Terrorism: The Politics of Language
Noam Chomsky, 1986
excerpted from the book
Stenographers to Power - media and propaganda
David Barsamian interviews
...
Let's compare it [the terrorism of Libya] with El Salvador. In the same years in which Libya killed maybe fourteen, maybe 20 people, mostly Libyans, the government of El Salvador slaughtered about 50,000 people. Now that's not just terrorism, that's international terrorism, because it was done by us. We instituted the government as much as the Russians instituted the government in Afghanistan; we created the army, a terrorist army; we supplied, organized and directed it. The worst atrocities were carried out by American-trained elite battalions fresh from their training. The U.S. Air Force participated directly in coordinating bombing strikes-the terror was not ordinary killing. Libyan terror is bad enough; they kill people. But our terrorists first mutilate, torture, rape, cut them to pieces-it's hideous torture, Pol Pot-style. That's not called terrorism. El Salvador is not called a terrorist state. Jose Napoleon Duarte who has presided over all this, who has perceived his role from the beginning as ensuring that the murderers are supplied with weapons, and that nothing will interfere with the massacre which he knew was coming when he joined the military junta-he's called a great liberal hero, and El Salvador is considered a kind of magnificent triumph of democracy. Here's a major terrorist state-Libya is a very, very minor terrorist state but we see it the other way around, and the reason is because "terrorism" is used for them, not us, and because in the case of E1 Salvador it's plainly being done by a major state against its own citizens-in fact a state that we established, a client state of the United States. Therefore it can't be terrorism, by definition. This is true in case after case. My book about it, Pirates and Emperors, takes its title from a rather nice story by St. Augustine in his City of God. St. Augustine describes a confrontation between King Alexander the Great and a pirate whom he caught. Alexander the Great asks the pirate, "How dare you molest the sea?" The pirate turns to Alexander the Great and says, "How dare you molest the whole world? I have a small boat, so I am called a thief and a pirate. You have a navy, so you're called an emperor." St. Augustine concludes that the pirate's answer was elegant and excellent and that essentially tells the story. Retail terrorism directed against our interests is terrorism; wholesale terrorism carried out for our interests isn't terrorism.

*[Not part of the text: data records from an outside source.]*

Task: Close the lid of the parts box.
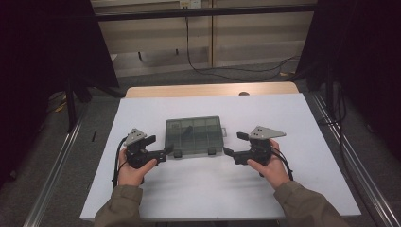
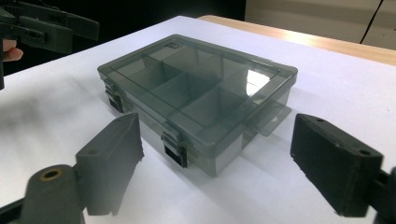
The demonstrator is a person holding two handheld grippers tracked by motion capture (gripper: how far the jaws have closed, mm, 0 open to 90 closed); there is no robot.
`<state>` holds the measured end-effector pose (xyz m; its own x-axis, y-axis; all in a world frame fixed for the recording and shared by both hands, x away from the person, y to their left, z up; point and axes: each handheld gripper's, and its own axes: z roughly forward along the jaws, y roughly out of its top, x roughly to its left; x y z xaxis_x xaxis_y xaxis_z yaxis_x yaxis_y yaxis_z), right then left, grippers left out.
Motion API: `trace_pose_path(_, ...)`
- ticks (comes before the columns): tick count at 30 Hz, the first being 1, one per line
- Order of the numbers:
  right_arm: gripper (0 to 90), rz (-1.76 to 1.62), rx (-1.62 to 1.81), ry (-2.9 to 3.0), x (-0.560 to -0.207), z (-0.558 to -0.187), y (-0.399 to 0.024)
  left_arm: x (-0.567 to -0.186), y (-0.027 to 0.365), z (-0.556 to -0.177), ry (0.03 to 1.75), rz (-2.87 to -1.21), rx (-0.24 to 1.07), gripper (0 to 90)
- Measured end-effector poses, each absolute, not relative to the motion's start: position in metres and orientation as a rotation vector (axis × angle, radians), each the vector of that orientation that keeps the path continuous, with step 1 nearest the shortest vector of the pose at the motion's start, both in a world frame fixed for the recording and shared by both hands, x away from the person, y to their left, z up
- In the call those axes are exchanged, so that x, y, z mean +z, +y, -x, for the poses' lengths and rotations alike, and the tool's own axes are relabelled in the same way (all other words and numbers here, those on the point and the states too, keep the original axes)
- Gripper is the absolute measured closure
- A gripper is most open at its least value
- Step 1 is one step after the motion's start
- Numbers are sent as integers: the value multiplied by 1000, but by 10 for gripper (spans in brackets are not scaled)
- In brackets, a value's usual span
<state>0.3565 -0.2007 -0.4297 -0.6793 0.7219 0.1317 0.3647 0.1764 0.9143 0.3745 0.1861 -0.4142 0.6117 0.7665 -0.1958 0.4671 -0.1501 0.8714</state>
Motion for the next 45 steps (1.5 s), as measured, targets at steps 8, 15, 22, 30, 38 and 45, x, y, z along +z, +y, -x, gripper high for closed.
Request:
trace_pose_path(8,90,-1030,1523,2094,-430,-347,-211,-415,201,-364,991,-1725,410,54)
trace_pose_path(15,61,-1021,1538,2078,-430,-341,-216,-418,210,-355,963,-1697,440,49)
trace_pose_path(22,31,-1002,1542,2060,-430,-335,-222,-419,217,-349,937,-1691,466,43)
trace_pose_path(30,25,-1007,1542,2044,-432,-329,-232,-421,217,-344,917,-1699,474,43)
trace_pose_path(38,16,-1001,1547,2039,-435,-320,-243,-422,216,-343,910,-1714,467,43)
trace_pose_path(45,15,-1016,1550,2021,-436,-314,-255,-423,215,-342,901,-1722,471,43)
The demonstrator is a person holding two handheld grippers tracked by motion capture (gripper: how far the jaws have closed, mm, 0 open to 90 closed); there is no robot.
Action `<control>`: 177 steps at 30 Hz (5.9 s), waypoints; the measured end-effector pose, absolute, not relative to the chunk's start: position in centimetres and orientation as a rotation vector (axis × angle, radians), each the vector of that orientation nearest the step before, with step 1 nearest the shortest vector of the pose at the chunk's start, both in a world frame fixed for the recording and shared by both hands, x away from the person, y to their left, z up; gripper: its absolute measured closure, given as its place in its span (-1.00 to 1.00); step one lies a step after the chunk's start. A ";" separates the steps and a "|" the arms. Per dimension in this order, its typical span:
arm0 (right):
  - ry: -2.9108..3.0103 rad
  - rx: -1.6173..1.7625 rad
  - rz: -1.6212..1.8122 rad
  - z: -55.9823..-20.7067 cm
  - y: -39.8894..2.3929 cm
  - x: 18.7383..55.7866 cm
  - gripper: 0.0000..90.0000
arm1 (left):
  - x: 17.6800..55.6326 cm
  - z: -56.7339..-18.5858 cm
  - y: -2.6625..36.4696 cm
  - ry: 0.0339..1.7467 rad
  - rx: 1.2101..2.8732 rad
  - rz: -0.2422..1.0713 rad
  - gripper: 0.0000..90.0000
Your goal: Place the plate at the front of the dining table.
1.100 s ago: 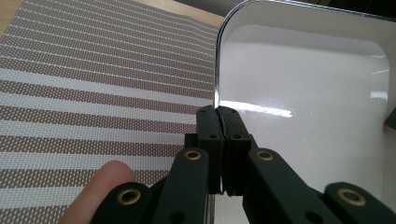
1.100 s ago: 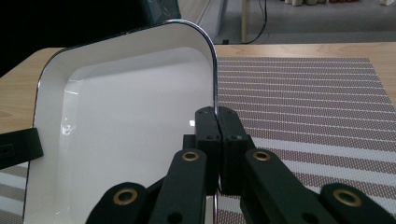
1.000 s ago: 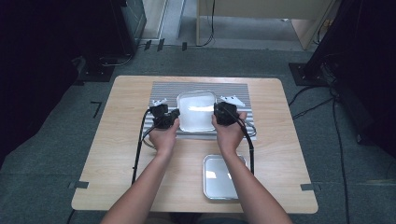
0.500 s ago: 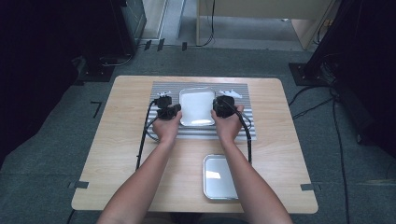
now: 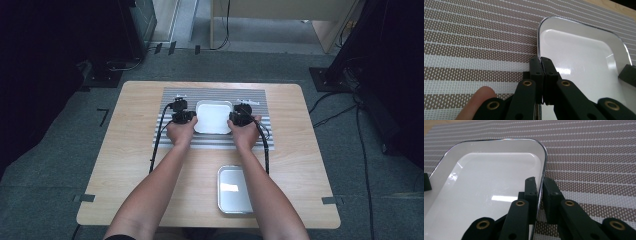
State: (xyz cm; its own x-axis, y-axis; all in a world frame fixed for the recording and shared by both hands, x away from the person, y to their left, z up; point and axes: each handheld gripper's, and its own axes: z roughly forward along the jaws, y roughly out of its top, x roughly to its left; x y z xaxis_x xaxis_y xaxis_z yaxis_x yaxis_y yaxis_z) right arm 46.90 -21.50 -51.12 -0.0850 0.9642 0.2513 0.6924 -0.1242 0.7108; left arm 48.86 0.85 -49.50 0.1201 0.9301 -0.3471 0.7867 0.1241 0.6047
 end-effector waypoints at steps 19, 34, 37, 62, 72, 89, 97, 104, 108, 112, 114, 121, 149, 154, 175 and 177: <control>1.853 1.790 1.178 -49.3 -23.3 45.3 0.42 | 46.5 -48.4 3.6 1.572 1.681 0.255 0.31; 1.881 1.944 1.210 -49.3 -24.0 42.2 0.79 | 43.0 -48.4 3.4 1.555 1.701 0.252 0.80; 1.890 1.969 1.201 -49.8 -24.0 42.4 0.76 | 43.1 -48.7 3.2 1.571 1.695 0.237 0.78; 1.824 2.051 1.162 -51.0 -22.4 44.4 0.89 | 46.0 -49.9 1.9 1.680 1.699 0.192 0.90; 1.838 2.039 1.169 -51.0 -22.0 44.7 0.88 | 46.2 -50.0 2.2 1.692 1.692 0.196 0.89; 1.943 1.805 1.180 -50.3 -22.2 44.5 0.11 | 45.2 -49.4 3.3 1.508 1.663 0.227 0.04; 1.966 1.713 1.111 -48.8 -23.7 43.2 -0.66 | 43.6 -48.1 3.9 1.469 1.670 0.384 -0.60; 1.989 1.646 1.135 -48.5 -25.0 41.7 -0.68 | 42.2 -47.4 4.4 1.425 1.700 0.445 -0.64; 1.964 1.615 1.128 -48.1 -25.6 40.8 -0.68 | 41.7 -47.3 4.6 1.405 1.711 0.472 -0.64; 1.927 1.594 1.126 -47.6 -26.4 40.0 -0.68 | 41.0 -47.3 4.8 1.389 1.720 0.509 -0.70; 1.912 1.591 1.129 -47.4 -26.8 39.6 -0.68 | 40.6 -47.2 4.9 1.380 1.721 0.537 -0.72; 1.909 1.599 1.125 -47.4 -28.4 38.4 -0.68 | 39.5 -47.3 5.7 1.368 1.714 0.546 -0.72; 1.817 1.606 1.159 -47.2 -33.2 32.8 -0.66 | 36.1 -47.8 10.8 1.409 1.674 0.609 -0.77; 1.812 1.604 1.159 -47.3 -34.2 31.6 -0.66 | 35.3 -47.6 11.7 1.392 1.679 0.602 -0.77; 1.792 1.607 1.129 -47.9 -36.8 27.2 -0.66 | 31.6 -48.1 15.4 1.373 1.648 0.571 -0.80; 1.796 1.602 1.124 -47.9 -37.0 26.9 -0.66 | 31.3 -48.1 15.7 1.367 1.653 0.566 -0.80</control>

The same is true in the Middle East region. In case after case, this is the way the term is used, and very effectively. In fact, it was very predictable that the Reagan administration would take international terrorism to be the core of its foreign policy, as it announced right off. The reason was that the administration made it very clear that it was going to be engaged in international terrorism on a massive scale, and since it's going to be engaged in international terrorism, naturally, in a good public relations directed world, you start off by saying that you're opposed to international terrorism. That shifts attention away from the crucial issue: that you're going to maximize international terrorism.
DB: Why the tremendous fascination with terrorism-the TV specials, the articles, the documentaries, the symposia, the conferences, and on and on-is there something deeper that's being touched by this?
NC: Oh, yes, very deep. It's very close to the Reagan administration's domestic policies. It's important to remember that the Reagan administration's policies are extremely unpopular, and for obvious reasons. The polls show this very clearly; on just about every major issue the public is strongly opposed to the Reagan programs. Take, say, social spending vs. military spending. When the question is asked in polls: Would you prefer to have a decrease in welfare payments or in military spending?, the overwhelming majority of the population supports social spending and opposes military spending. In fact, much of the population is quite willing to see taxes raised to improve social spending. The same is true on just about every issue. On intervention abroad (in other words, international terrorism, if we were to be honest), the population is strongly against it, by large majorities. The Reagan administration is for it. On the nuclear freeze, the public is overwhelmingly in favor of it; the figure is something like three to one. The administration is against it. And so on. As you go down the line, every major policy program is unpopular. This is a problem, of course; you've got to control the population. There is a classic answer to this problem: you frighten them.